Sumário: (…) 2. A falta de integração obrigatória do cliente bancário no PERSI, quando reunidos os pressupostos para o efeito, constitui impedimento legal a que a instituição de crédito, credora mutuante, intente acções judiciais tendo em vista a satisfação do seu crédito.
3. Este incumprimento do regime legal traduz-se numa falta de condição objectiva de procedibilidade que é enquadrada, com as necessárias adaptações, no regime jurídico das excepções dilatórias e que conduz à absolvição da instância.

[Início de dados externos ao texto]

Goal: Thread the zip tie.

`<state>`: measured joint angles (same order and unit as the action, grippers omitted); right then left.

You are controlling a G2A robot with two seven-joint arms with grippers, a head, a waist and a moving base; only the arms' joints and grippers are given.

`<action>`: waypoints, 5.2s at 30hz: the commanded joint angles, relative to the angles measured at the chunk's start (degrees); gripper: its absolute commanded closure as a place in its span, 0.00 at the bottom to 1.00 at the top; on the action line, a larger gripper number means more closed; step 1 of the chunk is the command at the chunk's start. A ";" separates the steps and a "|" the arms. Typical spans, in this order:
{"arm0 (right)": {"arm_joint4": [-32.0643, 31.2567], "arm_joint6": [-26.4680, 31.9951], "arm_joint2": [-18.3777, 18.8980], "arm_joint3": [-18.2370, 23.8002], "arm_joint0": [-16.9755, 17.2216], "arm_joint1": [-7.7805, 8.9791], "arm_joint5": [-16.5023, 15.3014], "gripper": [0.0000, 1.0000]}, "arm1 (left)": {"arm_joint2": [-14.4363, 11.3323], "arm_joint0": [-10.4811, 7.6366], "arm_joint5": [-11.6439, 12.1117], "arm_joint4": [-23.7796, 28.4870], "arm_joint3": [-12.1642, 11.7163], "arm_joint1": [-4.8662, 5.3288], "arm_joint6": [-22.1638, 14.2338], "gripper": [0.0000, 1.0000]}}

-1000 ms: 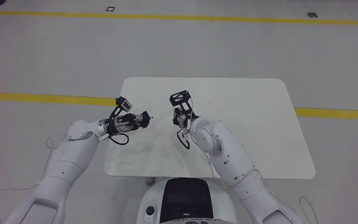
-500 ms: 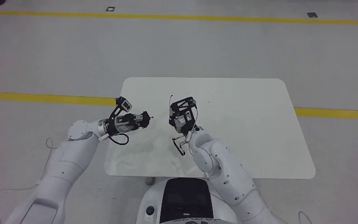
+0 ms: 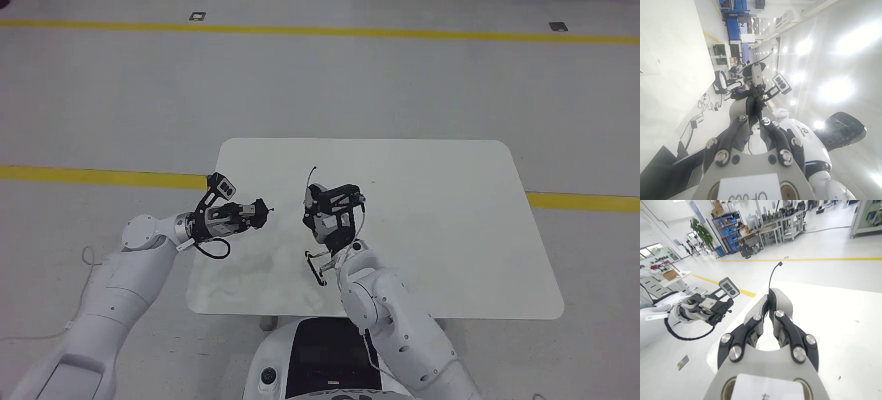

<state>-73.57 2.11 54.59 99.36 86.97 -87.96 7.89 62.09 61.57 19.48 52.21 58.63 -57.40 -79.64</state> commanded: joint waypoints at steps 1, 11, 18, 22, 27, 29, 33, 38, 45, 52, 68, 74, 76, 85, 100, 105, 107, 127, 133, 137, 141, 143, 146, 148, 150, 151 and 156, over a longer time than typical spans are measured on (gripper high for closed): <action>-0.40 -3.46 -1.07 0.02 0.90 -0.15 1.41 1.00 | 0.00 0.00 0.00 0.00 0.00 0.00 0.00 1.00; -1.02 -9.08 -6.01 -3.51 -0.15 -1.29 4.50 1.00 | 0.00 0.00 0.00 0.00 0.00 0.00 0.00 1.00; -1.02 -9.08 -6.01 -3.51 -0.15 -1.29 4.50 1.00 | 0.00 0.00 0.00 0.00 0.00 0.00 0.00 1.00; -1.02 -9.08 -6.01 -3.51 -0.15 -1.29 4.50 1.00 | 0.00 0.00 0.00 0.00 0.00 0.00 0.00 1.00; -1.02 -9.08 -6.01 -3.51 -0.15 -1.29 4.50 1.00 | 0.00 0.00 0.00 0.00 0.00 0.00 0.00 1.00; -1.18 -9.15 -5.98 -3.59 -0.09 -1.26 4.43 1.00 | 0.00 0.00 0.00 0.00 0.00 0.00 0.00 1.00; -2.39 -10.27 -7.26 -4.06 -0.13 -1.49 5.23 1.00 | 0.00 0.00 0.00 0.00 0.00 0.00 0.00 1.00; -2.70 -10.98 -9.26 -6.04 -1.70 -2.19 6.51 1.00 | 0.00 0.00 0.00 0.00 0.00 0.00 0.00 1.00; -3.62 -11.65 -10.29 -7.18 -2.71 -2.74 8.67 1.00 | 0.00 0.00 0.00 0.00 0.00 0.00 0.00 1.00; -4.19 -11.52 -10.31 -7.04 -2.59 -2.68 8.13 1.00 | 0.00 0.00 0.00 0.00 0.00 0.00 0.00 1.00; -6.23 -11.53 -11.19 -7.94 -3.19 -3.30 9.15 1.00 | 0.00 0.00 0.00 0.00 0.00 0.00 0.00 1.00; -6.19 -11.79 -11.13 -8.47 -3.33 -3.54 9.47 1.00 | 0.00 0.00 0.00 0.00 0.00 0.00 0.00 1.00; -6.18 -11.97 -11.05 -8.69 -3.36 -3.62 9.61 1.00 | 0.00 0.00 0.00 0.00 0.00 0.00 0.00 1.00; -6.40 -12.22 -10.98 -9.01 -3.33 -3.87 9.63 1.00 | 0.00 0.00 0.00 0.00 0.00 0.00 0.00 1.00; -6.94 -12.76 -10.68 -8.83 -2.89 -4.14 9.47 1.00 | 0.00 0.00 0.00 0.00 0.00 0.00 0.00 1.00; -6.93 -12.66 -10.59 -9.18 -3.00 -4.27 9.50 1.00 | 0.00 0.00 0.00 0.00 0.00 0.00 0.00 1.00; -6.93 -12.57 -10.59 -9.30 -3.05 -4.33 9.54 1.00 | 0.00 0.00 0.00 0.00 0.00 0.00 0.00 1.00; -7.41 -12.09 -10.56 -9.31 -2.83 -4.69 8.78 1.00 | 0.00 0.00 0.00 0.00 0.00 0.00 0.00 1.00; -6.98 -11.91 -10.42 -9.32 -2.80 -4.73 7.84 1.00 | 0.00 0.00 0.00 0.00 0.00 0.00 0.00 1.00; -6.95 -11.78 -10.40 -9.39 -2.75 -4.76 7.39 1.00 | 0.00 0.00 0.00 0.00 0.00 0.00 0.00 1.00; -7.23 -11.57 -10.32 -9.44 -2.68 -4.79 7.60 1.00 | 0.00 0.00 0.00 0.00 0.00 0.00 0.00 1.00; -7.47 -11.52 -10.27 -9.46 -2.59 -4.80 7.86 1.00 | 0.00 0.00 0.00 0.00 0.00 0.00 0.00 1.00; -7.83 -11.33 -10.17 -9.53 -2.45 -4.80 8.20 1.00 | 0.00 0.00 0.00 0.00 0.00 0.00 0.00 1.00; -7.85 -11.20 -10.08 -9.60 -2.40 -4.81 8.28 1.00 | 0.00 0.00 0.00 0.00 0.00 0.00 0.00 1.00; -7.77 -11.13 -10.01 -9.68 -2.38 -4.83 8.28 1.00 | 0.00 0.00 0.00 0.00 0.00 0.00 0.00 1.00; -7.66 -11.07 -9.97 -9.73 -2.36 -4.85 8.27 1.00 | 0.00 0.00 0.00 0.00 0.00 0.00 0.00 1.00; -7.30 -11.00 -9.99 -9.89 -2.42 -4.94 7.89 1.00 | 0.00 0.00 0.00 0.00 0.00 0.00 0.00 1.00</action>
<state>-80.92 -8.89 44.63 89.50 84.57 -92.88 15.88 62.09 61.57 19.48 52.21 58.63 -57.40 -79.64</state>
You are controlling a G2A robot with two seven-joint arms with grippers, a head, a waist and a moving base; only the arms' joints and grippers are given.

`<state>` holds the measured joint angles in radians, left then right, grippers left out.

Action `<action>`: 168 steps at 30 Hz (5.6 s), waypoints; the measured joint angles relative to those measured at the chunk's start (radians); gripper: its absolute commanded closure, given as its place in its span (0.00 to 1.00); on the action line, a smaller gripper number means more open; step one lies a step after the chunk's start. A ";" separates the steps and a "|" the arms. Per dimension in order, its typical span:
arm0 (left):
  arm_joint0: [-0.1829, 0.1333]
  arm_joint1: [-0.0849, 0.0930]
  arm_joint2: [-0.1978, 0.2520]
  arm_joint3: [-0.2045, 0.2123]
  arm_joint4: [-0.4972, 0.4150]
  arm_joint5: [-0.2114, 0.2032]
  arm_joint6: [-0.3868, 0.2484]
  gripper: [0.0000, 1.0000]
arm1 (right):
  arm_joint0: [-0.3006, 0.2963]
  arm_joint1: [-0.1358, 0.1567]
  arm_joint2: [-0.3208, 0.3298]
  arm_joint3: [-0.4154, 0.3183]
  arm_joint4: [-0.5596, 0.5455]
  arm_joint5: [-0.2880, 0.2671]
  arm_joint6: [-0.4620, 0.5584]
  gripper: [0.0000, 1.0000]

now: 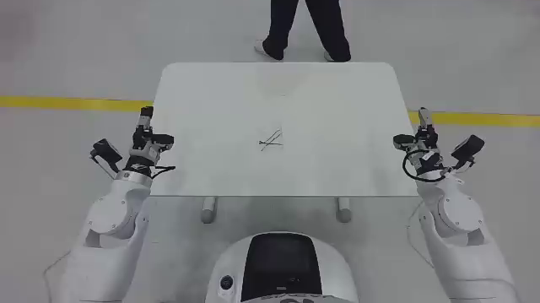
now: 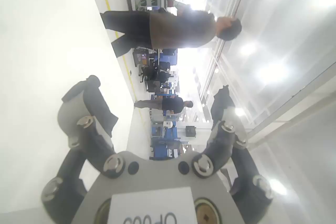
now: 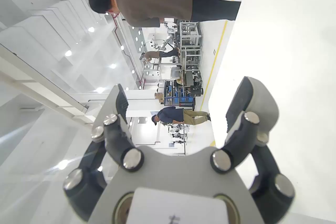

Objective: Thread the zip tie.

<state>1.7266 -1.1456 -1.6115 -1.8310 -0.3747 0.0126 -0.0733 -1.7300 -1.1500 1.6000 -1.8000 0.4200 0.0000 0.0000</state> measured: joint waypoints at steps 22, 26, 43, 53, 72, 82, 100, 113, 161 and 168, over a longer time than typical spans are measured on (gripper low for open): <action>-0.116 0.029 -0.018 -0.041 0.237 0.215 -0.279 0.00 | 0.000 0.000 0.000 0.000 0.000 0.000 0.000 0.00; -0.116 0.029 -0.019 -0.041 0.239 0.213 -0.260 0.00 | 0.000 0.000 0.000 0.000 0.000 0.000 0.000 0.00; -0.471 0.065 0.009 0.192 0.332 0.303 -0.647 0.00 | 0.000 0.000 0.000 0.000 0.000 0.000 0.000 0.00; -0.596 0.071 0.056 0.315 0.325 0.301 -0.802 0.00 | 0.000 0.000 0.000 0.000 0.000 0.000 0.000 0.00; -0.815 0.022 0.414 0.563 0.187 0.238 -0.987 0.00 | 0.000 0.000 0.000 0.000 0.000 0.000 0.000 0.00; -0.835 0.019 0.439 0.575 0.216 0.237 -0.972 0.00 | 0.000 0.000 0.000 0.000 0.000 0.000 0.000 0.00; -1.179 -0.100 0.848 0.945 0.323 0.324 -1.065 0.00 | 0.000 0.000 0.000 0.000 0.000 0.000 0.000 0.00; -1.185 -0.124 0.902 0.955 0.336 0.290 -1.033 0.00 | 0.000 0.000 0.000 0.000 0.000 0.000 0.000 0.00; -1.287 -0.264 1.124 1.258 0.353 0.327 -1.097 0.00 | 0.000 0.000 0.000 0.000 0.000 0.000 0.000 0.00; -1.315 -0.286 1.174 1.316 0.427 0.327 -1.113 0.00 | 0.000 0.000 0.000 0.000 0.000 0.000 0.000 0.00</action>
<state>0.4112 -1.4321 -0.4378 -0.5147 0.0518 0.3400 -1.1867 -1.7300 -1.1500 1.6000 -1.8000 0.4200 0.0000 0.0000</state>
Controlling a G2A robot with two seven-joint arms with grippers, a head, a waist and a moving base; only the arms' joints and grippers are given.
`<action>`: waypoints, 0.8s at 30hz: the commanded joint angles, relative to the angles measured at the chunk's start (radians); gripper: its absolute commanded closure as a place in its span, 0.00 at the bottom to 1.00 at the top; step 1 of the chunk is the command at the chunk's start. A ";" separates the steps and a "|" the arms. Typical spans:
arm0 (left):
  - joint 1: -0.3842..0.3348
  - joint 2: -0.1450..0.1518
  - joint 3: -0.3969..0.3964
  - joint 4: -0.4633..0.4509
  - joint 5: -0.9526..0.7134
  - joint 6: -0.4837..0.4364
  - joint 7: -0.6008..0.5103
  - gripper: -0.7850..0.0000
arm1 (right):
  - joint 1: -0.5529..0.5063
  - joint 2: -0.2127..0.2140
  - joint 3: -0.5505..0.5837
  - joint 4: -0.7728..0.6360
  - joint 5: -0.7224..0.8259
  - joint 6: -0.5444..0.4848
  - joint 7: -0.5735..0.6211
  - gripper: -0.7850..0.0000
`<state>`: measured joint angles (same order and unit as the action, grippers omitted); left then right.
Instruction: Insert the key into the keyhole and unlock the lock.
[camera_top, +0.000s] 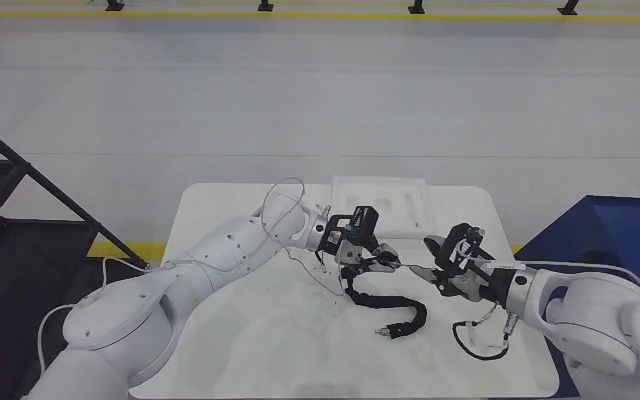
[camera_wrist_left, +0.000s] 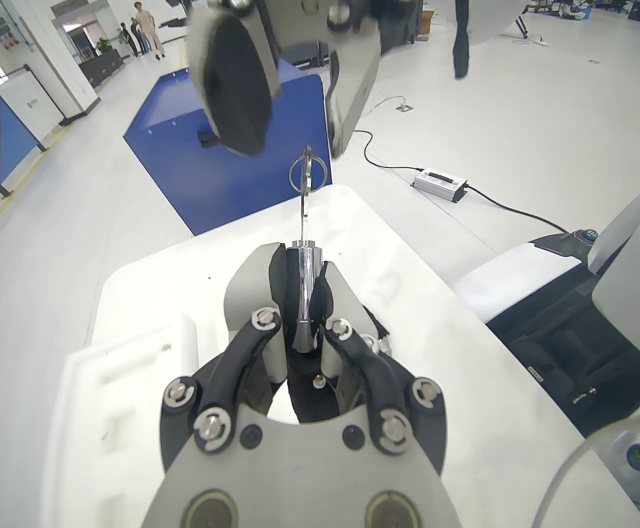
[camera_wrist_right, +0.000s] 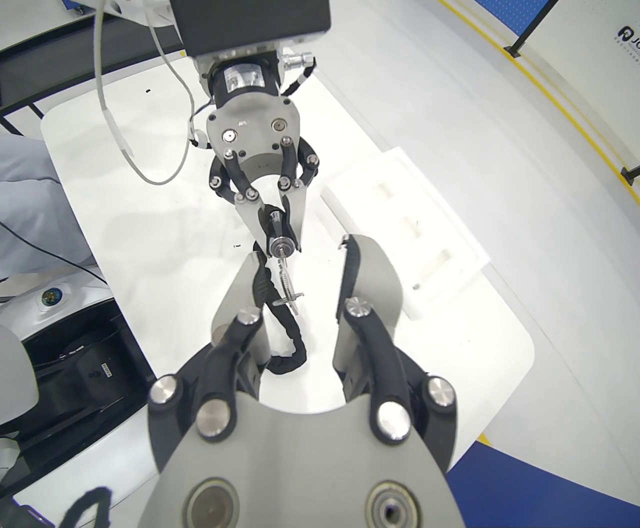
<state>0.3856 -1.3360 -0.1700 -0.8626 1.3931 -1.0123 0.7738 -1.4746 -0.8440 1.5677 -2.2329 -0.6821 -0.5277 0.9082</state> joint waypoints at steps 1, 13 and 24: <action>0.016 -0.002 0.000 0.018 -0.002 0.000 -0.012 1.00 | 0.001 0.001 0.003 0.007 0.003 -0.006 -0.006 0.00; 0.103 -0.027 0.000 0.074 0.039 0.000 -0.145 1.00 | 0.035 0.000 -0.013 0.099 0.022 -0.032 -0.090 0.00; 0.126 -0.034 0.000 0.102 -0.011 0.000 -0.211 0.00 | 0.118 -0.008 -0.103 0.258 -0.006 -0.062 -0.174 0.00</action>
<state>0.5115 -1.3709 -0.1700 -0.7584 1.3853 -1.0123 0.5663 -1.3673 -0.8511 1.4745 -1.9959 -0.6802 -0.5864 0.7430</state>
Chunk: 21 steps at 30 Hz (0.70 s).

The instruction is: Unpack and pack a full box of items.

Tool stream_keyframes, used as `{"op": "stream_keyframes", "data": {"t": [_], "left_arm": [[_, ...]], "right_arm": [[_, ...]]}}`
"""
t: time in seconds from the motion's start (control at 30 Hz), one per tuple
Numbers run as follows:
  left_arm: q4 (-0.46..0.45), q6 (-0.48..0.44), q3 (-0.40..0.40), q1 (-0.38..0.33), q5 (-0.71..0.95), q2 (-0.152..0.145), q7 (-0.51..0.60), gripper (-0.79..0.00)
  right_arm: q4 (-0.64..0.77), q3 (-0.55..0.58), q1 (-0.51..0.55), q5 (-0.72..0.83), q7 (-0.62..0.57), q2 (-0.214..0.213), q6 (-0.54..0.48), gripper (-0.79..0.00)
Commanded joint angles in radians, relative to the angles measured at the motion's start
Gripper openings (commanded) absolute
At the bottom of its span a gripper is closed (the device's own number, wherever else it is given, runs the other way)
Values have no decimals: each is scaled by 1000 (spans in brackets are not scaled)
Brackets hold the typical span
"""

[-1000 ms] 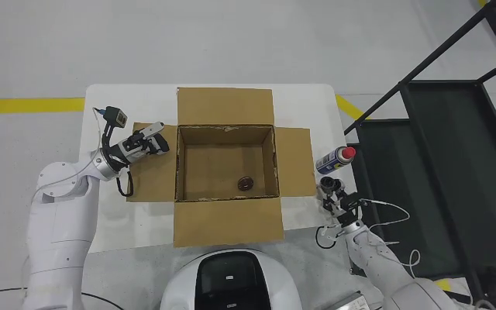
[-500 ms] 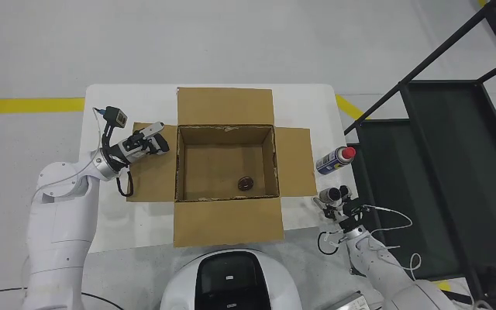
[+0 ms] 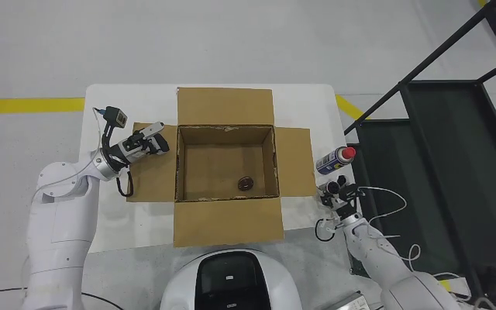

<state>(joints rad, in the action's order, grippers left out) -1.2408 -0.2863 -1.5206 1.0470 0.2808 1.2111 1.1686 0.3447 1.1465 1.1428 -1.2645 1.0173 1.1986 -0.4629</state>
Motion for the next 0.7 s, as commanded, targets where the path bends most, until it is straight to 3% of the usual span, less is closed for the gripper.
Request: {"op": "stream_keyframes", "data": {"t": [0.0,0.23,0.43,0.67], "left_arm": [[0,0,0,0,0,0,0,0],[0,0,0,0,0,0,0,0],[0,0,0,0,0,0,0,0],[0,0,0,0,0,0,0,0]], "right_arm": [[2,3,-8,6,-7,0,-2,0],[-5,8,11,-13,20,-14,-33,0],[20,26,84,-61,139,-54,-80,0],[229,100,202,-129,243,-127,-79,0]]}}
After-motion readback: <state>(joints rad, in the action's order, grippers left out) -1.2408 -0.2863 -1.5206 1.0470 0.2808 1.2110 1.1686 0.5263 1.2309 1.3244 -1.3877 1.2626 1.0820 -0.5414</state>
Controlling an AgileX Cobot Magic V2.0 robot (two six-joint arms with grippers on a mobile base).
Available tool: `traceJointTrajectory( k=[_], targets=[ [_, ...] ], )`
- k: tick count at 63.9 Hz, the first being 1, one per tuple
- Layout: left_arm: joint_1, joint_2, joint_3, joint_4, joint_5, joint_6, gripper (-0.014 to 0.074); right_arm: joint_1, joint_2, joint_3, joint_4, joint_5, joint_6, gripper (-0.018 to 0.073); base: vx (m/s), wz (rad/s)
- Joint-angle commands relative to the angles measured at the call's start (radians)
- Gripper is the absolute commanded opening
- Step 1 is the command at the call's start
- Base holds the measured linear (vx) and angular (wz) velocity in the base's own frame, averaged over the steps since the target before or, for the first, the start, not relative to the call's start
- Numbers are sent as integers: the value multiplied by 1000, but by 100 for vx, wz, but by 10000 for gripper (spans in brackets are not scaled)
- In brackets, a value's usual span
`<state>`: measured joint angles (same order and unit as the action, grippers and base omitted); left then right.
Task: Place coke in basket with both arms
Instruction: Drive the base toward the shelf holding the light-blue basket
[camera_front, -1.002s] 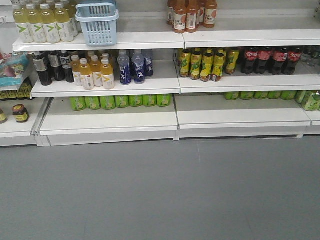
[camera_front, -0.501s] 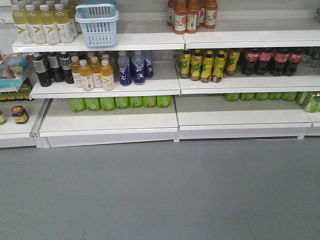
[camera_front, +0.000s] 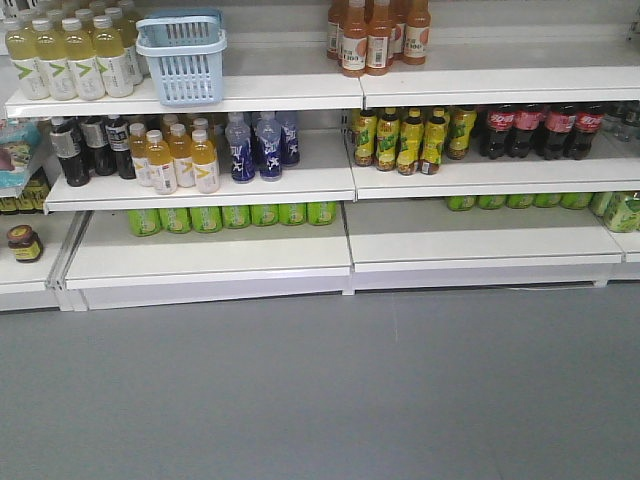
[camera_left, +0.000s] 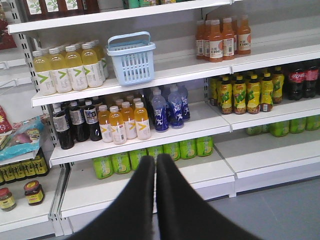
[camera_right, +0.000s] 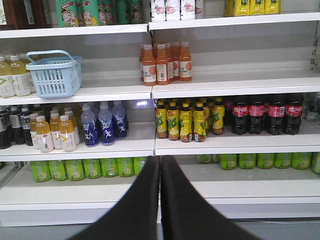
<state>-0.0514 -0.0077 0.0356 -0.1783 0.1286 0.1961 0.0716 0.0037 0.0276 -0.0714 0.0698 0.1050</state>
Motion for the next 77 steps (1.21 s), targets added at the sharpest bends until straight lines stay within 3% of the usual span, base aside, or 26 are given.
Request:
traceJointTrajectory(
  k=[1,77],
  targets=[
    [-4,-19,-34,-2,-66,-5,-6,0,11,8,-4,-70,-10,-10,11,-5],
    [-4,-19,-34,-2,-66,-5,-6,0,11,8,-4,-70,-10,-10,5,-1]
  ],
)
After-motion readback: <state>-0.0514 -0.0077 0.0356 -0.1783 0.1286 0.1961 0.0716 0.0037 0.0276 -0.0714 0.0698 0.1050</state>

4. As comunicações de integração dos executados no PERSI e de extinção do procedimento têm de ser feitas num suporte duradouro (que inclui uma carta ou um e-mail), conforme ressalta da leitura dos artigos 14.º, n.º 4 e 17.º, n.º 3, do DL 227/2012, de 25/10, não sendo exigível o envio de correio registado.
5. Se esse facto for contraditado pela parte contrária, não se pode retirar da simples junção aos autos de cópias de cartas que foram efectivamente cumpridas as exigências formais de integração no PERSI e da subsequente extinção do procedimento, dado que estamos perante declarações receptícias que adicionalmente implicam a demonstração do envio e recepção desses suportes.
6. O conhecimento da matéria pode decorrer de intervenção ex officio ou de factos, impugnações ou excepções que não constem do articulado de oposição à execução e pode ocorrer até à primeira transmissão de bens, devendo, assim, caso a questão seja controvertida e não esteja integrada em defesa mediante embargos de executado, ao abrigo do princípio da adequação formal, ser submetida ao crivo da prova contraditória incidental.